TASK REQUIREMENTS
Only those lines running from the start of the listing below through the line that holds "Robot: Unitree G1" are to be written out, exactly and in full.
*** Begin section ***
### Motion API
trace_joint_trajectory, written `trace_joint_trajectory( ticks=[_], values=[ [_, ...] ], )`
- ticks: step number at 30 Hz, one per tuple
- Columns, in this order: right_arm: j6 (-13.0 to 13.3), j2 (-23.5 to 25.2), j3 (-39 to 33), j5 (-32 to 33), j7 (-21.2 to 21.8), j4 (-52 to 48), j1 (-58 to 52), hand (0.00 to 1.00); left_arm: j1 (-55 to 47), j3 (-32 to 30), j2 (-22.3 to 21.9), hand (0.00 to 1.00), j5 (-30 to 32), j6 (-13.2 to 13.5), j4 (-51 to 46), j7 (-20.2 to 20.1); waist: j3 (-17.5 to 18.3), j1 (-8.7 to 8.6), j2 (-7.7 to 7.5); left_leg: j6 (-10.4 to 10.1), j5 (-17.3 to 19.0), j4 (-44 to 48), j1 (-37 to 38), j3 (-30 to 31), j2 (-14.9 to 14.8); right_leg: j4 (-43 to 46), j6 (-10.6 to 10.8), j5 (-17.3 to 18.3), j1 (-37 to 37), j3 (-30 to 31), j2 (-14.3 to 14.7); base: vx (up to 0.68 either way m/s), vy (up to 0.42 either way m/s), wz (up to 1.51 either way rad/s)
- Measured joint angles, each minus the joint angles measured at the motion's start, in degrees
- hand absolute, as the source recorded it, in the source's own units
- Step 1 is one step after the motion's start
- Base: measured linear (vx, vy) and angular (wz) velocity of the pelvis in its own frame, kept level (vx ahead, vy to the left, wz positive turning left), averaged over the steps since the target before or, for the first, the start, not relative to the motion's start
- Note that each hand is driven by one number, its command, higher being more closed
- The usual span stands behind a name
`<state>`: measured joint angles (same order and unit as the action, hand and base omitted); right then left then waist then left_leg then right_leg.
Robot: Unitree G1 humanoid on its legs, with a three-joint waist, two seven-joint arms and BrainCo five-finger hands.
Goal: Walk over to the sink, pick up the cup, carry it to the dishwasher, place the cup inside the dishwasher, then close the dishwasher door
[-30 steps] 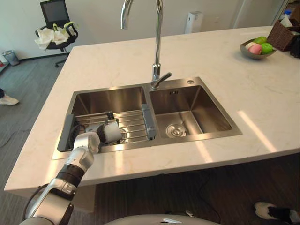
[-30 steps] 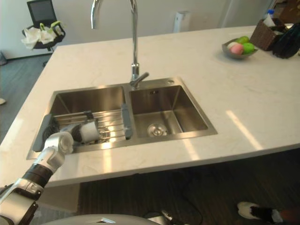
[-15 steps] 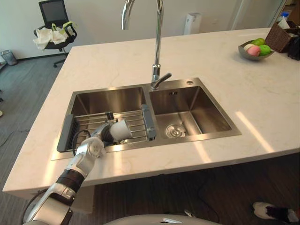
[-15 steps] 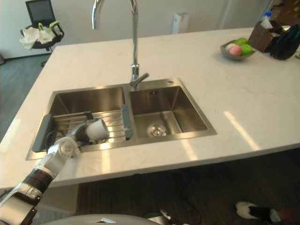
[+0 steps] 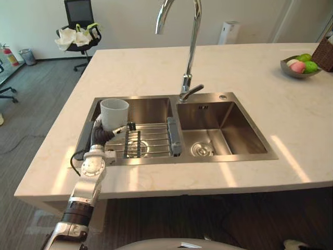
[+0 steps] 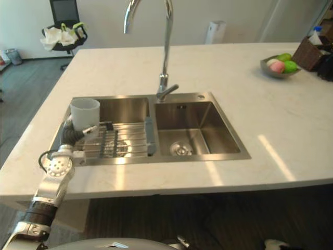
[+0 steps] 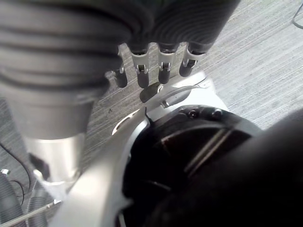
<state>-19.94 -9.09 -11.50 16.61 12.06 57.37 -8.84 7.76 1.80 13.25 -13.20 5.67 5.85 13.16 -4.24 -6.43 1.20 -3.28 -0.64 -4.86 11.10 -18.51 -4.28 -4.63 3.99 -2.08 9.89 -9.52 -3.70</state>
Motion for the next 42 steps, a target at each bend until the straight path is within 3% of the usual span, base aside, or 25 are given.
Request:
trace_joint_trajectory(
  ticks=[3, 9, 10, 15, 19, 21, 25, 28, 29, 31, 33, 34, 35, 37, 38, 39, 40, 42],
  values=[
    [0.0, 0.1, 0.0, 0.0, 0.0, 0.0, -0.1, 0.00, -3.2, -2.5, -0.8, 1.00, -3.0, 2.5, -5.7, 0.2, 0.2, 0.31, -0.39, 0.0, 0.0, 0.0, 0.0, 0.4, 0.1, 0.0, 0.1, 0.1, 0.2, -0.3, -0.1, -0.02, -0.009, 0.06],
    [-0.6, 0.1, 0.0, 2.1, 0.0, 0.0, -0.1, 0.00, -7.5, -8.5, -1.8, 1.00, -2.9, 8.8, -13.7, 3.7, 0.6, 1.83, -0.95, 0.1, 0.0, 0.0, -0.1, 1.1, 0.3, -0.2, 0.2, 0.2, 0.4, -1.0, -0.3, -0.02, -0.008, 0.05],
    [-1.5, 0.9, 0.1, 4.4, -0.8, 0.1, -0.1, 0.00, -9.9, -9.0, -3.1, 1.00, 2.3, 12.5, -18.4, 6.5, 1.4, 3.08, -2.31, 0.8, -0.3, 0.0, -0.9, 2.8, 1.3, -0.3, 0.7, 0.5, 0.6, -2.4, -1.1, 0.00, 0.000, 0.00],
    [-1.3, 0.8, 0.0, 4.5, -0.8, 0.2, -0.8, 0.00, -10.3, -9.5, -4.1, 1.00, 2.3, 12.5, -20.1, 6.6, 1.4, 2.98, -2.20, 0.4, 0.0, 0.3, -1.0, 1.0, 0.8, -0.4, 0.7, 0.1, -0.6, -0.2, -0.9, 0.00, 0.000, -0.16],
    [2.7, 2.5, -3.7, 9.1, 0.2, 0.4, -4.9, 0.00, -9.4, -10.1, -7.5, 1.00, 2.1, 14.0, -22.8, 7.4, 1.6, -0.12, -1.78, 0.1, 0.3, 0.4, -3.0, 0.5, 0.6, -0.4, 0.5, -0.1, -2.8, -0.5, -1.1, 0.00, -0.006, -0.10],
    [5.0, 3.2, -6.3, 10.9, 0.6, 1.1, -7.3, 0.00, -8.9, -10.1, -9.1, 1.00, 2.0, 14.2, -22.8, 8.0, 1.6, -0.61, -1.66, 0.0, 0.5, 0.4, -3.1, 0.5, 0.6, -0.4, 0.6, 0.0, -2.9, -0.5, -1.1, 0.02, -0.005, 0.00],
    [10.2, 4.4, -13.0, 12.2, 1.9, 5.3, -12.2, 0.00, -9.2, -10.7, -11.3, 1.00, 2.1, 14.9, -23.4, 11.2, 1.7, -0.13, -0.30, -0.1, 1.0, 0.4, -3.3, 1.0, 0.5, -0.4, 0.4, 1.2, -2.7, -2.3, -1.4, 0.06, -0.017, 0.06],
    [12.7, 4.8, -17.8, 10.8, 2.7, 7.5, -11.8, 0.00, -11.6, -11.3, -11.6, 1.00, 2.1, 15.0, -25.8, 14.0, 0.8, 0.50, 0.49, 0.6, 1.8, 3.2, -5.4, 3.7, 0.6, 2.4, 1.2, 2.8, -2.1, -4.5, -1.5, 0.09, -0.027, 0.45],
    [12.9, 5.0, -18.5, 9.8, 2.9, 7.5, -11.2, 0.00, -12.3, -11.8, -11.7, 1.00, 2.1, 14.9, -26.5, 14.3, 0.5, 1.02, 0.46, 0.6, 3.3, 6.5, -6.7, 4.7, 0.2, 3.4, 1.2, 3.4, -2.1, -5.2, -1.9, 0.07, -0.014, 0.59],
    [13.5, 5.1, -18.5, 6.2, 5.2, 7.5, -8.9, 0.00, -15.1, -14.4, -12.2, 1.00, 2.3, 14.6, -30.7, 16.5, -1.6, 4.97, 0.76, 0.2, 6.8, 18.9, -12.8, 8.4, -0.8, 5.6, 1.0, 5.1, -1.3, -7.8, -2.0, -0.01, -0.046, 0.67],
    [13.6, 3.8, -18.2, 4.4, 6.3, 7.6, -8.6, 0.00, -16.4, -16.1, -12.1, 1.00, 2.4, 14.1, -32.6, 17.6, -2.7, 6.70, 1.03, -0.2, 6.6, 21.2, -15.4, 12.2, -0.1, 6.0, 0.9, 6.2, 0.1, -12.4, -2.2, -0.07, -0.067, 1.33],
    [13.6, 2.9, -17.9, 3.7, 7.0, 7.6, -8.8, 0.00, -17.6, -17.8, -12.2, 1.00, 2.7, 14.0, -33.4, 18.1, -3.3, 8.05, 2.07, -0.6, 6.1, 19.7, -16.2, 14.1, 0.1, 6.7, 0.9, 7.1, 0.4, -16.3, -2.0, -0.08, -0.034, 1.80],
    [13.7, 2.3, -18.0, 3.8, 7.7, 7.8, -8.6, 0.00, -18.4, -19.2, -12.1, 1.00, 2.7, 13.9, -33.4, 18.1, -4.0, 8.91, 2.80, -0.1, 4.3, 17.4, -16.2, 14.5, 0.5, 7.9, 0.6, 8.1, 0.1, -19.2, -1.8, -0.12, -0.047, 2.01],
    [13.9, 1.5, -18.5, 3.2, 7.9, 9.1, -7.3, 0.00, -19.7, -19.9, -11.9, 1.00, 2.8, 13.5, -32.4, 18.4, -5.3, 10.12, 2.76, -4.3, -3.6, 13.1, -18.3, 14.9, 2.7, 9.4, -1.5, 10.2, -1.5, -21.6, -1.9, -0.20, -0.070, 1.97],
    [13.5, 1.6, -19.6, 3.2, 7.5, 10.6, -6.5, 0.00, -19.6, -20.2, -12.4, 1.00, 2.8, 13.4, -31.6, 18.4, -5.5, 10.32, 1.63, -1.8, -4.2, 11.9, -18.7, 10.0, 2.7, 8.9, -1.7, 9.7, -1.0, -26.7, -3.1, -0.24, -0.026, 1.88],
    [13.4, 1.2, -20.4, 3.2, 7.2, 11.2, -6.1, 0.00, -19.8, -20.3, -12.3, 1.00, 2.8, 13.4, -31.6, 18.3, -5.9, 11.13, 1.90, 5.2, 1.6, 20.1, -19.3, 2.8, 1.1, 10.3, -1.7, 10.0, -1.0, -29.9, -4.0, -0.19, -0.022, 2.23],
    [13.3, 0.9, -20.3, 3.4, 7.3, 10.8, -6.1, 0.00, -19.8, -21.3, -12.3, 1.00, 2.8, 13.4, -31.6, 17.1, -6.5, 11.20, 1.03, 8.6, 8.7, 31.6, -16.9, -7.4, -1.7, 11.9, -2.0, 10.5, 0.2, -35.2, -6.0, -0.05, -0.019, 1.89],
    [13.4, 0.7, -20.2, 3.5, 7.6, 9.8, -6.9, 0.00, -19.9, -21.4, -12.4, 1.00, 2.9, 13.4, -31.6, 15.4, -6.1, 10.46, 1.61, 8.4, 11.8, 37.8, -12.7, -13.6, -5.4, 12.8, -2.2, 10.6, 2.1, -41.2, -7.5, -0.03, -0.002, 1.83]
  ],
)
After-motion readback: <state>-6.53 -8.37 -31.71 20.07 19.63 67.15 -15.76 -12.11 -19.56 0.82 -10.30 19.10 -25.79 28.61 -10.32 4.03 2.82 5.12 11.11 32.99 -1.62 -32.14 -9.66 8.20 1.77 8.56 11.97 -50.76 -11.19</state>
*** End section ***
RESPONSE TO THE EXERCISE
### Motion API
trace_joint_trajectory, written `trace_joint_trajectory( ticks=[_], values=[ [_, ...] ], )`
- ticks: step number at 30 Hz, one per tuple
- Columns, in this order: right_arm: j6 (-13.0 to 13.3), j2 (-23.5 to 25.2), j3 (-39 to 33), j5 (-32 to 33), j7 (-21.2 to 21.8), j4 (-52 to 48), j1 (-58 to 52), hand (0.00 to 1.00); left_arm: j1 (-55 to 47), j3 (-32 to 30), j2 (-22.3 to 21.9), hand (0.00 to 1.00), j5 (-30 to 32), j6 (-13.2 to 13.5), j4 (-51 to 46), j7 (-20.2 to 20.1); waist: j3 (-17.5 to 18.3), j1 (-8.7 to 8.6), j2 (-7.7 to 7.5); left_leg: j6 (-10.4 to 10.1), j5 (-17.3 to 19.0), j4 (-44 to 48), j1 (-37 to 38), j3 (-30 to 31), j2 (-14.9 to 14.8); right_leg: j4 (-43 to 46), j6 (-10.6 to 10.8), j5 (-17.3 to 18.3), j1 (-37 to 37), j3 (-30 to 31), j2 (-14.3 to 14.7); base: vx (up to 0.68 either way m/s), vy (up to 0.42 either way m/s), wz (up to 1.51 either way rad/s)
- Measured joint angles, each minus the joint angles measured at the motion's start, in degrees
- hand absolute, as the source recorded it, in the source's own units
- Step 1 is one step after the motion's start
- Base: measured linear (vx, vy) and angular (wz) velocity of the pelvis in its own frame, kept level (vx ahead, vy to the left, wz positive turning left), averaged over the steps since the target before or, for the first, the start, not relative to the motion's start
- Note that each hand is driven by one number, its command, higher being more closed
- The usual span stands behind a name
`<state>`: measured joint angles (same order and unit as the action, hand and base omitted); right then left then waist then left_leg then right_leg.
Robot: Unitree G1 humanoid on its legs, with a three-joint waist, two seven-joint arms and BrainCo five-finger hands.

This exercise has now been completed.